PAD progress

Yes, I’ve been writing every day, but I am not satisfied that what I have written is worth posting. I posted today’s poem on the PAD site, but I’ll put it here too. A response to the painting (title):

: Piazza d’Italia, by Giorgio de Chirico

His ears would have tilted back if not frozen in stone.

The late afternoon sun, slightly chill, barely warmed

his granite back. The men met politely,

avoiding the topic most on their minds.

So surreal, the green glow baking the earth.

No longer the color of life, but the reminder

of transcendent death, gripping the world in its teeth,

claws unsheathed to hold tightly. Slender hope.

Sliver of sanity out of view, while the world tilts

on its axis towards the dying star careening

towards our sun, a tail of comets twenty earths wide.
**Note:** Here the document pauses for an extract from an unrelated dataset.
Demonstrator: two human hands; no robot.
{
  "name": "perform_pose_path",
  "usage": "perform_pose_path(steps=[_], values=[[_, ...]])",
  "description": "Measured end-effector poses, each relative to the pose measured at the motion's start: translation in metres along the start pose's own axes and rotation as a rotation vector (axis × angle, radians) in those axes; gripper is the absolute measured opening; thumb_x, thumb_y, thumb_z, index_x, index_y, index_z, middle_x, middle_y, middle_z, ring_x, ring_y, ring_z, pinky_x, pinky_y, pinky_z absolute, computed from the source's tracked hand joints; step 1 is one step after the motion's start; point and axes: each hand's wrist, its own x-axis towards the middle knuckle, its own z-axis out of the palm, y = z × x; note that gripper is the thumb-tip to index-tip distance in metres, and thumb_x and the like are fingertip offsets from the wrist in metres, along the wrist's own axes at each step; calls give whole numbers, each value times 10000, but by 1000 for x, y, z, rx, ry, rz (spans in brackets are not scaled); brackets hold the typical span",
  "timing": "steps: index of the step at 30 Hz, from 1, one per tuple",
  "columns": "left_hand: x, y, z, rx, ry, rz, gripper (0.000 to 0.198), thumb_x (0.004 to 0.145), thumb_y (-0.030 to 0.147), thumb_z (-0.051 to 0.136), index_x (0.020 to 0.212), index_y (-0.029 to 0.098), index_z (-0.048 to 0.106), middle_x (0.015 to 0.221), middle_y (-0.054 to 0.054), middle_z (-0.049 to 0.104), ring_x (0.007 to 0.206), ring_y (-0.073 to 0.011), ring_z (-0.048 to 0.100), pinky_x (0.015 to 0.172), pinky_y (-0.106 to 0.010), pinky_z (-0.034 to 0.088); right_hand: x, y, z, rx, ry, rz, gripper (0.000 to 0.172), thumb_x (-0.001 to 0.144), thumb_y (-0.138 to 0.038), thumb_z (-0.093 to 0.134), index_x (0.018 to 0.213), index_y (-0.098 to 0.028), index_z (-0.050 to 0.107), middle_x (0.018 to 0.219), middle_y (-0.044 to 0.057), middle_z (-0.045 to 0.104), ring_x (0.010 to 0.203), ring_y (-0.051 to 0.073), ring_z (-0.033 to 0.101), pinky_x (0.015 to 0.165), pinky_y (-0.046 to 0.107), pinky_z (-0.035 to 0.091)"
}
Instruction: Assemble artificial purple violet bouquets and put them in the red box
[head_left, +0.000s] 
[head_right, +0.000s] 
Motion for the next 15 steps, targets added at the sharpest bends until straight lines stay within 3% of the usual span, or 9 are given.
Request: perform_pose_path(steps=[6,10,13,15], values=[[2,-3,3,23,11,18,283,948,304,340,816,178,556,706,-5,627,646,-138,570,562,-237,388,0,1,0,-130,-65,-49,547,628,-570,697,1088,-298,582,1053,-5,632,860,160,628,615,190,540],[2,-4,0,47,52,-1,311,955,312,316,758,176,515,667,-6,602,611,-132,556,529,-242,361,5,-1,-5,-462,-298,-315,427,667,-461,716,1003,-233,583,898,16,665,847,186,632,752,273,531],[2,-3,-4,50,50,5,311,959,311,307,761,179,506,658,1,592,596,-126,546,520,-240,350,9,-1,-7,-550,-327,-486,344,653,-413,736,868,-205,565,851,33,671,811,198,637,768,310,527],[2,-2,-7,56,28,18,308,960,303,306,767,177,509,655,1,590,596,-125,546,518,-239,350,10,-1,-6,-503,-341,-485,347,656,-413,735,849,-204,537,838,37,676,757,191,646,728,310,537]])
And they talk, “How is your wife?” and

“Do you think the market will go up?”

Screams of fear held at bay

by the platitudes of everyday.

Light

The light grows as the sun lingers longer each day. Here in Michigan, I can only hope for an approximation of what we experienced when our family, en masse, visited my father’s birthplace. Oh, I long for the close-to-the-equator July days of Bornholm! Returning to Danmark in my mind, I recall the sun rising at 3 a.m. and setting sometime around 11 p.m. Somehow, we strayed into the evening, languorous but not tired, refreshed by the almost solid presence of light. Glorious, velvety ocean of light through which we swam each day.

Poetry x poetry x poetry: 70 times 7 all over again.

With the explosion of internet publishing, poems are swooshing between websites like the classic Chutes & Ladders game.  Some climb carefully to the top, one rung at a time.  Other words are so  compelling they jump forward without stopping for breath!  The oft repeated, “but is it really poetry?” calls to mind debates repeated when major leaps in style or form occured.  I remember the first time I read Ezra Pound’s poem, “In a station of the Metro.”  It so excited me that I began to search for other similar writers.  I read the poem to one of my high school classes, which lead to a lively debate. Does it simply create an image or does it have mystery, the elusive, mystical poetic something so hard to define.  Is the image ever really so simple? What is it that helps build a bridge between the writer and the reader, allowing the creative process to develop? Luci Shaw, in the introduction to her book, The Angles of Light: New & Selected Poems, describes the process so well I feel my paraphrase mangles her well-phrased description of the process. Better to read the source, if you get a chance. Regardless, the access to poetry of all types is vast beyond our imagining.  The fields are ripe for harvest!  Time to gather the wheat and make it into bread.  Amen.